Personal information
- Nickname: "Special Brew"
- Born: 2 February 1965 (age 61) Kings Langley, Hertfordshire, England
- Home town: Abbots Langley, Hertfordshire, England

Darts information
- Playing darts since: 1995
- Darts: 24g Target Darts Mark Walsh Range
- Laterality: Right-handed
- Walk-on music: "Special Brew" by Bad Manners

Organisation (see split in darts)
- PDC: 2002–2020

WDF major events – best performances
- World Trophy: Last 56: 2007

PDC premier events – best performances
- World Championship: Last 16: 2011, 2013
- World Matchplay: Last 16: 2005, 2006, 2008, 2009, 2010, 2011, 2012
- World Grand Prix: Last 16: 2003, 2004, 2008, 2010
- UK Open: Runner-up: 2005
- Grand Slam: Semi-finals: 2011
- European Championship: Quarter-finals: 2008, 2009, 2010
- Ch'ship League: Winners group, Semi-finals 2008
- Desert Classic: Last 16: 2005, 2008
- US Open/WSoD: Quarter-finals: 2010
- PC Finals: Quarter-finals: 2011

Other tournament wins
- Players Championships UK Open Regionals/Qualifiers
| Gleneagle Irish Masters | 2007, 2011 |
| Players Championship (BAR) | 2009 |
| Players Championship (DER) | 2010 |
| Players Championship (GER) | 2009 |
| Players Championship (MID) | 2009 |
| Regional Final (EMI) | 2009 |
| Regional Final (WAL) | 2005 |
| UK Open Qualifier | 2010, 2010 |

Other achievements
- Nine dart finish, Eddie Cox Memorial Players Championship 2009

= Mark Walsh (darts player) =

English darts player

Mark Walsh (born 2 February 1965) is a former English professional darts player who competed in Professional Darts Corporation (PDC) tournaments. He reached No. 6 in the PDC Order of Merit.

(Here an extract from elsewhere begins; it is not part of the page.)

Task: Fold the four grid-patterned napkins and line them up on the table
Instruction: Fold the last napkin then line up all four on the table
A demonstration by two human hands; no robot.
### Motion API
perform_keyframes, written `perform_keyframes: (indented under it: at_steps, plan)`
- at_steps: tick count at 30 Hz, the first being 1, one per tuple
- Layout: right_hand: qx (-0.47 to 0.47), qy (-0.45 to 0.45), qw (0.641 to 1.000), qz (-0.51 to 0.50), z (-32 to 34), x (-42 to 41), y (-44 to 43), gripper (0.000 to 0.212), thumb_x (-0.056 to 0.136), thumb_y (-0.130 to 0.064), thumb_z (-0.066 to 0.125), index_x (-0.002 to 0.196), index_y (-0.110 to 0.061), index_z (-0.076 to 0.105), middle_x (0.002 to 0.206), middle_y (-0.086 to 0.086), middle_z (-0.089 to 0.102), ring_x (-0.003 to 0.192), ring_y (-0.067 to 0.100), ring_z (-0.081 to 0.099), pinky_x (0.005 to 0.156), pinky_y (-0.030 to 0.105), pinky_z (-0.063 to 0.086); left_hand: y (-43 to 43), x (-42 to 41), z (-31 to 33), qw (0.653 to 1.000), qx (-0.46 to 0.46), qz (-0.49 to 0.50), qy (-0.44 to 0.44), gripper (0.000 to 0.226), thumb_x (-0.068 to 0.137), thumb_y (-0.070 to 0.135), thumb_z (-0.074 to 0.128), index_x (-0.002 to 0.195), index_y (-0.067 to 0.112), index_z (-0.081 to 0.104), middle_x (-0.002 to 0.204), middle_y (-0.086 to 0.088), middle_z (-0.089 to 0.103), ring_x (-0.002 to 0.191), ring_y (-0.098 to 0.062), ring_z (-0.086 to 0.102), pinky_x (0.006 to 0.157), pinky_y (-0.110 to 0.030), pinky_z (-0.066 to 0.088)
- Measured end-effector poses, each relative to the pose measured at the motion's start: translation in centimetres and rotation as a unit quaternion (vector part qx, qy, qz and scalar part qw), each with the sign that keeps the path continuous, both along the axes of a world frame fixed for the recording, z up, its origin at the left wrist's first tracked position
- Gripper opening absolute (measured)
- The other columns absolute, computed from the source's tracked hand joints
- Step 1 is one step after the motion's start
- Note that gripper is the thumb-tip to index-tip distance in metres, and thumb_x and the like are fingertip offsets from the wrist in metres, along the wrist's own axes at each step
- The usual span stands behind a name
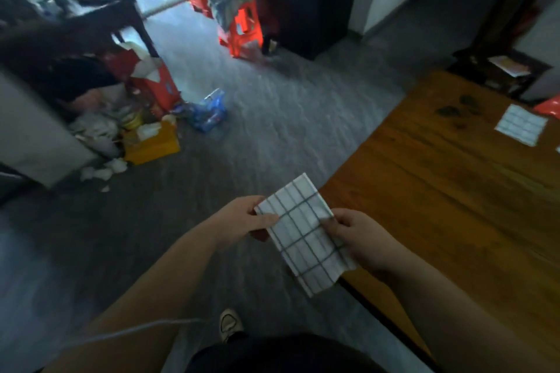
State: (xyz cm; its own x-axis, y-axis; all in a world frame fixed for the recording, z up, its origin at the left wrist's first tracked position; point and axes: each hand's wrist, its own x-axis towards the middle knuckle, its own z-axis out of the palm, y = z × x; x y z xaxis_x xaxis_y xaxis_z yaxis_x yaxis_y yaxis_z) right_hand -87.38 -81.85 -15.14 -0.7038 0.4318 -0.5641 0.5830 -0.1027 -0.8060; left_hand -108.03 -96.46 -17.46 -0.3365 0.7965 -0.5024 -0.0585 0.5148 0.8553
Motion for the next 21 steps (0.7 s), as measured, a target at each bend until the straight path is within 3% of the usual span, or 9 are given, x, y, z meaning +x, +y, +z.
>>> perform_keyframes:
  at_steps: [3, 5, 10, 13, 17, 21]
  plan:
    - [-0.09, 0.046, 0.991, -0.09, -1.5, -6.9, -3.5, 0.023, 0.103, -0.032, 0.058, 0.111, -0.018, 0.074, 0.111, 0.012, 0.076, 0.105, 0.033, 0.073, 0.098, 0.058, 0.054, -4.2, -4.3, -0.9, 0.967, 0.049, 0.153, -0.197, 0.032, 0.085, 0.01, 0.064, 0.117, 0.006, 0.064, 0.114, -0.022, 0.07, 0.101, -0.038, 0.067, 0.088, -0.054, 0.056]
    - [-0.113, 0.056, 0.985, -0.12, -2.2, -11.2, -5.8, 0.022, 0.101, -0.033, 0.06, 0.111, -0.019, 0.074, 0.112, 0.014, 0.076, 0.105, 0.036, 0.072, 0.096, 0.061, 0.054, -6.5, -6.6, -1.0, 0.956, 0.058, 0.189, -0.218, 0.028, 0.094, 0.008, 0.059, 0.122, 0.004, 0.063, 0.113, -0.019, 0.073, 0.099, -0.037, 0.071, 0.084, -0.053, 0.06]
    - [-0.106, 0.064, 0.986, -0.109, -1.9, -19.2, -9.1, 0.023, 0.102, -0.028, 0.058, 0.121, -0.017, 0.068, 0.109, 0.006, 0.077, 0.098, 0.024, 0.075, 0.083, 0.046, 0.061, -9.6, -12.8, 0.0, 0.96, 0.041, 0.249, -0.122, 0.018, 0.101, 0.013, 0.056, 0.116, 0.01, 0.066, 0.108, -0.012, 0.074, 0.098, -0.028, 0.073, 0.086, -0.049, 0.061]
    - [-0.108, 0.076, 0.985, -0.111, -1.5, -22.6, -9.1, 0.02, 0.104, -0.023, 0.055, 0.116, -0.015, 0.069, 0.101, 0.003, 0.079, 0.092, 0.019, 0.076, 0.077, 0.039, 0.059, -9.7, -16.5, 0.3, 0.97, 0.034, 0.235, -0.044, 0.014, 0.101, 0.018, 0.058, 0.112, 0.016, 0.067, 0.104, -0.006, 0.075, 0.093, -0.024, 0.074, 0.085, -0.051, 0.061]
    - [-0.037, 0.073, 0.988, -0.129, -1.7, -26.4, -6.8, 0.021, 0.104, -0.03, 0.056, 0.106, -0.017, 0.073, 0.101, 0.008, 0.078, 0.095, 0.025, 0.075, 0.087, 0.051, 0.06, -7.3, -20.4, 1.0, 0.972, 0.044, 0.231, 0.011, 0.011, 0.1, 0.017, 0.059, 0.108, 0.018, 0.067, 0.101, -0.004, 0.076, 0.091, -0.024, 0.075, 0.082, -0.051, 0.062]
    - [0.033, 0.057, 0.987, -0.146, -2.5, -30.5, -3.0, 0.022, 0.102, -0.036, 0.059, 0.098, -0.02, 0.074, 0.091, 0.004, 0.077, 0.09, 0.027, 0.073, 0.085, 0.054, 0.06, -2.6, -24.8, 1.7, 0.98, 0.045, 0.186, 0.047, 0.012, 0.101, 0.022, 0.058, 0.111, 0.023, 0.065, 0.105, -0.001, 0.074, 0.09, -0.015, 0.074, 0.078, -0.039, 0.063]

Walsh reached his first major televised final in 2005, when he was beaten by Phil Taylor in the UK Open.

==Early career==
Walsh made his televised debut at the 2002 World Matchplay but suffered a 10–0 whitewash at the hands of John Part.

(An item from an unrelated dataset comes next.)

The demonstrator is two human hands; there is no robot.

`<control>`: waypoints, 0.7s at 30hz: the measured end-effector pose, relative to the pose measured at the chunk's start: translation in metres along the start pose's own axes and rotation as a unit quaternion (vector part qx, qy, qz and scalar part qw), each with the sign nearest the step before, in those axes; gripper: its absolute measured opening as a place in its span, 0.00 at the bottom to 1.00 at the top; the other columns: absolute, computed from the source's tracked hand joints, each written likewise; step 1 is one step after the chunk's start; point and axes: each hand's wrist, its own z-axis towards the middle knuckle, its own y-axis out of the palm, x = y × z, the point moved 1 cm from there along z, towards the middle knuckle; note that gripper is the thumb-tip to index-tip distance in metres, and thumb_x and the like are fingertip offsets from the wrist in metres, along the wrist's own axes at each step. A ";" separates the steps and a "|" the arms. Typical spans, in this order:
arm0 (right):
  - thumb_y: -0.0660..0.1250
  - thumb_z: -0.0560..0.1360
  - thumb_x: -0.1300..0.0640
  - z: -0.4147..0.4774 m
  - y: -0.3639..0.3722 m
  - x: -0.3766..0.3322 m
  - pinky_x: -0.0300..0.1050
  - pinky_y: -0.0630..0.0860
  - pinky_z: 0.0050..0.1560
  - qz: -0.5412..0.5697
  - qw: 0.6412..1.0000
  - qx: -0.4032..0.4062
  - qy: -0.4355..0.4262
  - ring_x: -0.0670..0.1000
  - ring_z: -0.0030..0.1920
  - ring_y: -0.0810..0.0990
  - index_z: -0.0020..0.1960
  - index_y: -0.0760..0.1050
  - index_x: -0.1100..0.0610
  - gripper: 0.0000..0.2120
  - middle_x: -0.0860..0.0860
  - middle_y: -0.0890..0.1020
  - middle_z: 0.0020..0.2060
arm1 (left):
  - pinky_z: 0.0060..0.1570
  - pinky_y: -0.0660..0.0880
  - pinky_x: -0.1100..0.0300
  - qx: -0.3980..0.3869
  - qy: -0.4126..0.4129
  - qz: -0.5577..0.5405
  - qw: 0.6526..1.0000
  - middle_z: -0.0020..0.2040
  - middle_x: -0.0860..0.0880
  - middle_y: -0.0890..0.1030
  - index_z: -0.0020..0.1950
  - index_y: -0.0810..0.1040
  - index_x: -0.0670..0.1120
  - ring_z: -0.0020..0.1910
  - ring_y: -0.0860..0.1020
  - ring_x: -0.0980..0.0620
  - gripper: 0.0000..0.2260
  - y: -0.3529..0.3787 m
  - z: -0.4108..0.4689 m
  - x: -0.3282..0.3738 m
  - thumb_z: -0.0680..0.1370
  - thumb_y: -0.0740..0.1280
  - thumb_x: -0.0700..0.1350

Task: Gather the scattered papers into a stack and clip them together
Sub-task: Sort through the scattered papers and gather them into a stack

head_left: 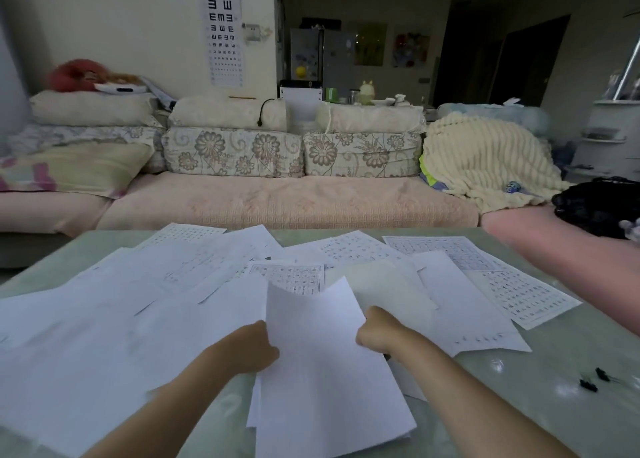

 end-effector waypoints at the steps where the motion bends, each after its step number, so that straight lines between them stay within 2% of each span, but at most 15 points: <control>1: 0.58 0.72 0.64 0.000 0.005 0.001 0.42 0.60 0.33 -0.036 0.999 0.007 0.004 0.50 0.35 0.63 0.39 0.60 0.56 0.08 0.51 0.65 0.37 | 0.46 0.69 0.60 0.009 -0.012 0.021 1.000 0.57 0.47 0.75 0.62 0.69 0.43 0.53 0.75 0.48 0.17 0.005 0.003 -0.004 0.77 0.62 0.51; 3: 0.60 0.73 0.61 0.002 0.010 0.003 0.41 0.61 0.33 -0.089 0.995 0.036 0.003 0.50 0.34 0.65 0.38 0.62 0.55 0.08 0.51 0.68 0.40 | 0.49 0.71 0.58 0.053 -0.034 0.037 0.997 0.61 0.45 0.72 0.62 0.68 0.42 0.58 0.75 0.46 0.22 0.011 0.008 -0.007 0.74 0.66 0.52; 4: 0.61 0.74 0.59 0.003 0.012 0.002 0.42 0.64 0.35 -0.120 0.991 0.052 0.002 0.51 0.36 0.68 0.42 0.67 0.56 0.04 0.53 0.70 0.46 | 0.50 0.72 0.56 0.081 -0.034 0.052 0.995 0.62 0.44 0.70 0.63 0.67 0.42 0.59 0.73 0.45 0.24 0.011 0.009 -0.006 0.73 0.67 0.52; 6: 0.63 0.75 0.56 0.006 0.014 0.002 0.41 0.68 0.40 -0.134 0.989 0.058 0.006 0.54 0.43 0.74 0.52 0.71 0.58 0.08 0.56 0.70 0.55 | 0.55 0.73 0.53 0.132 0.015 0.113 0.985 0.64 0.46 0.67 0.68 0.65 0.47 0.63 0.68 0.45 0.26 0.009 0.012 -0.005 0.72 0.68 0.51; 8: 0.63 0.74 0.57 0.006 0.014 0.001 0.39 0.67 0.33 -0.122 0.991 0.045 0.009 0.52 0.38 0.72 0.43 0.68 0.57 0.05 0.56 0.71 0.50 | 0.61 0.71 0.53 0.137 0.101 0.135 0.976 0.68 0.49 0.66 0.72 0.65 0.54 0.67 0.65 0.48 0.25 0.010 0.015 -0.001 0.75 0.64 0.49; 9: 0.62 0.74 0.59 0.007 0.014 0.002 0.38 0.64 0.29 -0.113 0.993 0.041 0.006 0.51 0.34 0.71 0.39 0.65 0.56 0.08 0.54 0.71 0.45 | 0.62 0.70 0.53 0.118 0.125 0.126 0.977 0.68 0.51 0.66 0.71 0.66 0.56 0.68 0.64 0.50 0.22 0.013 0.017 0.001 0.77 0.63 0.50; 12: 0.60 0.73 0.61 0.007 0.010 0.003 0.38 0.62 0.26 -0.091 0.995 0.041 0.005 0.51 0.27 0.68 0.35 0.61 0.56 0.11 0.52 0.69 0.32 | 0.62 0.69 0.53 0.089 0.130 0.137 0.978 0.67 0.50 0.67 0.70 0.68 0.55 0.67 0.65 0.49 0.19 0.023 0.022 0.008 0.78 0.61 0.54; 14: 0.61 0.72 0.59 0.009 0.002 0.006 0.39 0.63 0.29 -0.079 0.996 0.051 0.001 0.52 0.26 0.67 0.34 0.61 0.55 0.10 0.51 0.67 0.30 | 0.62 0.68 0.53 0.113 0.125 0.179 0.969 0.66 0.49 0.68 0.70 0.67 0.54 0.66 0.66 0.48 0.21 0.025 0.027 0.014 0.78 0.60 0.56; 15: 0.61 0.72 0.58 0.009 -0.005 0.009 0.41 0.66 0.31 -0.080 0.995 0.062 -0.005 0.53 0.28 0.70 0.35 0.65 0.56 0.09 0.52 0.70 0.31 | 0.62 0.68 0.53 0.128 0.126 0.186 0.966 0.66 0.49 0.69 0.70 0.68 0.53 0.66 0.67 0.48 0.21 0.024 0.030 0.018 0.78 0.60 0.56; 16: 0.62 0.73 0.57 0.011 -0.013 0.013 0.43 0.72 0.37 -0.084 0.994 0.073 -0.017 0.55 0.34 0.76 0.39 0.72 0.59 0.07 0.54 0.76 0.36 | 0.62 0.68 0.53 0.143 0.131 0.181 0.964 0.66 0.49 0.69 0.69 0.68 0.52 0.65 0.67 0.48 0.21 0.022 0.032 0.023 0.78 0.60 0.56; 17: 0.63 0.74 0.55 0.015 -0.022 0.020 0.46 0.77 0.46 -0.089 0.991 0.093 -0.027 0.58 0.45 0.81 0.49 0.78 0.63 0.12 0.55 0.82 0.47 | 0.62 0.69 0.54 0.159 0.138 0.165 0.964 0.65 0.49 0.70 0.68 0.69 0.52 0.65 0.68 0.49 0.20 0.021 0.035 0.028 0.78 0.61 0.56; 18: 0.63 0.75 0.54 0.019 -0.032 0.027 0.49 0.77 0.55 -0.095 0.987 0.122 -0.039 0.58 0.56 0.81 0.58 0.78 0.64 0.17 0.56 0.81 0.57 | 0.61 0.70 0.54 0.174 0.149 0.141 0.963 0.65 0.50 0.71 0.67 0.70 0.52 0.64 0.69 0.49 0.18 0.019 0.038 0.035 0.78 0.61 0.55; 19: 0.63 0.76 0.54 0.021 -0.043 0.035 0.49 0.76 0.60 -0.091 0.984 0.145 -0.042 0.57 0.61 0.79 0.63 0.77 0.63 0.19 0.55 0.80 0.62 | 0.61 0.70 0.53 0.186 0.161 0.114 0.963 0.64 0.50 0.72 0.66 0.70 0.53 0.63 0.69 0.50 0.17 0.018 0.041 0.042 0.78 0.62 0.54; 21: 0.63 0.76 0.53 0.024 -0.062 0.052 0.46 0.74 0.63 -0.068 0.983 0.168 -0.039 0.54 0.65 0.76 0.66 0.77 0.57 0.20 0.51 0.78 0.66 | 0.61 0.72 0.53 0.199 0.181 0.061 0.961 0.64 0.52 0.73 0.65 0.71 0.53 0.63 0.70 0.51 0.16 0.017 0.049 0.060 0.78 0.63 0.53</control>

His World Championship debut came in 2004, but he lost 0–3 to Erik Clarys in his first match. He went out to Wayne Mardle 2–4 in 2005. He won his first match at the World Championship at his third attempt in 2006. He was seeded 12th for the event, and beat Warren Parry before losing 0–4 to Dennis Smith in the next round.

==Later career==
===2007–2010===
He had slipped to 16th in the world rankings for the 2007 World Championship, when he was surprisingly beaten by 19-year-old Dutch player Rico Vonck, thus continuing his poor run at the tournament. He started the year ranked 15th in the world, but had fallen to 32 by November, which put him in danger of failing to qualify for the 2008 World Championship. However, he reached the semi-final of the Ireland Open Classic in September, and won the non-ranked Gleneagle Irish Masters in early November, thus hinting at an upturn in form. He also reached the semi-finals of the PDC German Darts Championship.
In the 2008 PDC World Darts Championship, Walsh defeated Adrian Gray in the first round, setting up a second-round match with Taylor. Walsh led Taylor 1–0, 2–1 and 3–2 before Taylor won six consecutive legs to beat him 4–3. Despite losing, Walsh stated that from suffering dartitis to pushing the greatest player in the world to the final set at the World Championship was a great victory in its own right.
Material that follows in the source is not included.